Si se comienza a tomar clases de ballet de pequeño, esta es una estupenda manera de aprender sobre Música, y se sientan las bases del ritmo y la musicalidad en el bailarín de modo permanente, evitando así embarazosas situaciones en reuniones sociales que incluyan baile, como bodas, verbenas, fiestas, etc.
Escuchar música clásica estimula la sensibilidad y la inteligencia del alumno, se canalizan mejor las emociones, y se controlan con más facilidad. Es un gran método para liberar estrés o preocupaciones, ya que el ejercicio físico que conlleva esta actividad libera una gran cantidad de endorfinas, que relajan y ayudan a concentrarse.
También sirve como alternativa al jogging, running y footing, que, quién iba a decirlo, son la misma cosa. Para los alérgicos al deporte, y especialmente a los deportes de equipo (servidora), el ballet es estupendo para quemar calorías.
No sólo son estos los beneficios de la danza clásica. 
Si se entrena de la manera correcta, el ballet proporciona la fuerza suficiente para saltar a una altura de dos metros, alzar el cuerpo utilizando sólo los tobillos, y reposando en dos dedos de los pies (repito: DOS dedos), e incluso sostener el cuerpo de otra persona en el aire. Se llega a un nivel de coordinación desconocido para muchos atletas, ya que se han de mover cabeza, tronco, brazos -por separado-, piernas -también independientemente una de la otra- y pies como si ninguno tuviera nada que ver con el anterior (disculpen la doble negación). 
Se obtiene una agilidad que capacita a quien la posea para batir ambos pies en el transcurso de una corchea, o recorrer una sala de punta a punta en unos cuatro segundos.
Un buen bailarín de ballet puede aguantar tres horas (duración estándar de una representación) girando sobre su propio eje, pegando brincos y levantando a gente por encima de su cabeza con una impasibilidad pasmosa, e incluso con una sonrisa tan amplia que resulta insolente, si se tiene en cuenta que cualquier otra persona en su situación ya estaría tosiendo sangre. 
Y de todas las maravillosas cualidades que caracterizan al ballet, ninguna es tan representativa como la elasticidad inhumana de sus adeptos.

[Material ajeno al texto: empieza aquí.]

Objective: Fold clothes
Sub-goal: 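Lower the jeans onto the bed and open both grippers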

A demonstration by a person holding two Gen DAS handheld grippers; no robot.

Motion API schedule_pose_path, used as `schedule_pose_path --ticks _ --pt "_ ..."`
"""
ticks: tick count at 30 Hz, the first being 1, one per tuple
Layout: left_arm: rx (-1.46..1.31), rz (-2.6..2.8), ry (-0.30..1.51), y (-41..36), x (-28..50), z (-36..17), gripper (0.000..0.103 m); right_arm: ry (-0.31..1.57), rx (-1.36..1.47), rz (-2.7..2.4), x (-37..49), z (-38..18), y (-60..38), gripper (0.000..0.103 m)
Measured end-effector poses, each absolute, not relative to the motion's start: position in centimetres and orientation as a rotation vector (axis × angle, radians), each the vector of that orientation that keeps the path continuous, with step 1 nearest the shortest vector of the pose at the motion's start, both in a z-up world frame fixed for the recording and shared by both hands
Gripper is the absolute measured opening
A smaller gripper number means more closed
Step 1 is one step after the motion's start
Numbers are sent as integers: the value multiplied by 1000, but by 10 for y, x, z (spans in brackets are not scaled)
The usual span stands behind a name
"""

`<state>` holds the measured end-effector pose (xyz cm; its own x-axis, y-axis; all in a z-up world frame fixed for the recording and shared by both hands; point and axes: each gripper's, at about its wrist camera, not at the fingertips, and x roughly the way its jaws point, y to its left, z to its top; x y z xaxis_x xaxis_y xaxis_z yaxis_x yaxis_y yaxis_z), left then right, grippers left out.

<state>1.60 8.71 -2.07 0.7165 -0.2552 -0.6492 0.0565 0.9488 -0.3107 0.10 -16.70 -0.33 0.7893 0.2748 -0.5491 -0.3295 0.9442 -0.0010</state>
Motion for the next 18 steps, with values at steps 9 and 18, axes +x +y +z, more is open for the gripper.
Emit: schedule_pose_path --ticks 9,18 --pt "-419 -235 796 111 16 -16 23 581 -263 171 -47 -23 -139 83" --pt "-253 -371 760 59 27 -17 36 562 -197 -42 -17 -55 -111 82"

No confundamos, señores, con contorsionismo. La flexibilidad de un bailarín ha de ser contenida dentro de unos esquemas invisibles trazados para garantizar la armonía visual de una actuación, y ahí es cuando todas las habilidades de la bailarina promedio son puestas a prueba.
Pero sobre todo, y lo digo una vez más desde la experiencia, el ballet enseña a apreciar el esfuerzo más rutinario, y a convertir esa rutina en algo extraordinario, transforma una serie de pasos en una expresión de emociones, y a pesar de que este apasionado manifiesto es un tópico de manual, el ballet es una herramienta de la que se puede echar mano durante toda una vida. 

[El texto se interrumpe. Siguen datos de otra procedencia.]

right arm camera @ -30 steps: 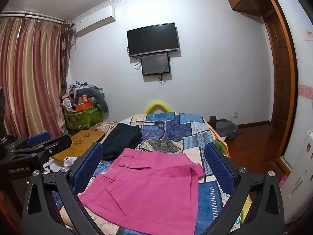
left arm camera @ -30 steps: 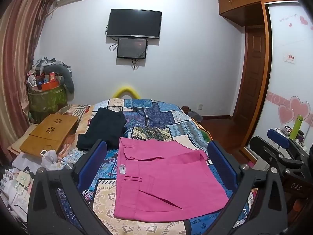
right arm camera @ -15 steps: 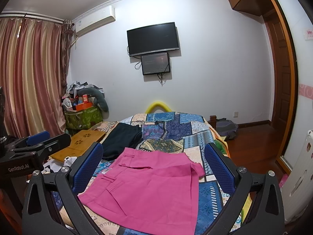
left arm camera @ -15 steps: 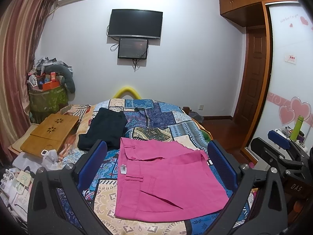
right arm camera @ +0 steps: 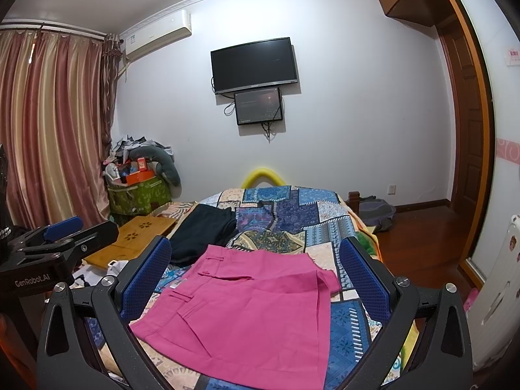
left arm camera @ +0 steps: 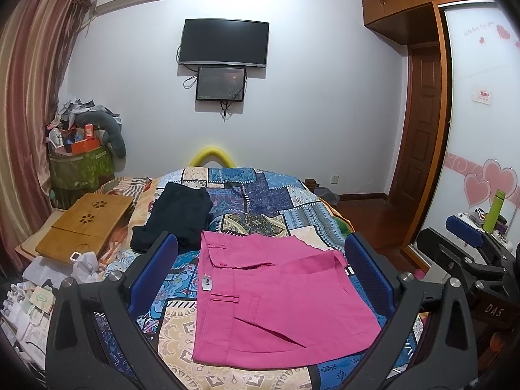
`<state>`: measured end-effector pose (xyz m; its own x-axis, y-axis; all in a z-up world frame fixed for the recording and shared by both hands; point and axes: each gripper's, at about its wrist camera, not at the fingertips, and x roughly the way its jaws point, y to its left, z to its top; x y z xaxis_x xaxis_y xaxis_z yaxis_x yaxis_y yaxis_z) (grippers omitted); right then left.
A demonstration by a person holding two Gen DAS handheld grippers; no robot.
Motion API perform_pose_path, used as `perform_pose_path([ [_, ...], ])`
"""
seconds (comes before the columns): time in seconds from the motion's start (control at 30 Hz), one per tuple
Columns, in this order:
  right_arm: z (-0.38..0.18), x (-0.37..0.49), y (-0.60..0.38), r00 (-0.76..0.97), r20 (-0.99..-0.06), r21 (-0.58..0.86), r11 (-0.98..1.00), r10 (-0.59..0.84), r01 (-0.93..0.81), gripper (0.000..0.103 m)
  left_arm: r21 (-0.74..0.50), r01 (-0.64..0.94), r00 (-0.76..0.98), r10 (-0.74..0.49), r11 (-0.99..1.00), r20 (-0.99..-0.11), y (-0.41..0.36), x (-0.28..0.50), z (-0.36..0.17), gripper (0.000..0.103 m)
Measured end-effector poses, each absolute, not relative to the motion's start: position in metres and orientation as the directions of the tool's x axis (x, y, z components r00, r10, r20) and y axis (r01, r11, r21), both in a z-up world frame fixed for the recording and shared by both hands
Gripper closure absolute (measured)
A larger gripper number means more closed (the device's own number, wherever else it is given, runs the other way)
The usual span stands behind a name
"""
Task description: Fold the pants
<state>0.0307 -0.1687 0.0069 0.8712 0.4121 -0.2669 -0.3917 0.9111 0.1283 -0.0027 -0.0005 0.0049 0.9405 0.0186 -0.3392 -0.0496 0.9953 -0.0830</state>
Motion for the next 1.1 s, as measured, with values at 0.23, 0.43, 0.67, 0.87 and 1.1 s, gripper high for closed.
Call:
perform_pose_path([
  [0.23,0.0078,0.0305,-0.1698,0.871,-0.266,0.129,0.911,0.413,-0.392,0.000,-0.089,-0.046,0.940,0.013,0.995,-0.341,-0.0011,-0.0028,0.0056,0.000],
  [0.43,0.0083,0.0302,-0.1703,0.871,-0.267,0.129,0.911,0.413,-0.392,0.000,-0.086,-0.045,0.941,0.014,0.995,-0.339,-0.0007,-0.0010,0.0049,0.000],
  [0.67,0.0103,0.0300,-0.1700,0.871,-0.266,0.130,0.911,0.412,-0.391,0.000,-0.082,-0.042,0.942,0.012,0.996,-0.335,-0.0019,-0.0009,0.0026,0.000],
  [0.87,0.0115,0.0297,-0.1705,0.872,-0.265,0.128,0.912,0.410,-0.390,0.000,-0.079,-0.040,0.944,0.011,0.996,-0.331,-0.0020,-0.0018,0.0019,0.000],
  [1.1,0.0106,0.0303,-0.1714,0.872,-0.265,0.129,0.911,0.411,-0.391,0.000,-0.079,-0.041,0.944,0.012,0.996,-0.330,-0.0019,-0.0018,0.0017,0.000],
])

Sin desmerecer a los nuevos estilos de baile que van surgiendo conforme pasa el tiempo (salvo el twerking, que en mi opinión no tiene perdón de Dios), el ballet es de las artes más completas, en todos los sentidos. No es El Cisne Negro, ni el anuncio de Lexus protagonizado por Tamara Rojo, ni un anticelulítico de Shiseido. No se puede comercializar.
Es un modo de vida en sí mismo.
Aunque ahora que lo pienso, quizá lo que aburre es que no hay diálogo. En fin.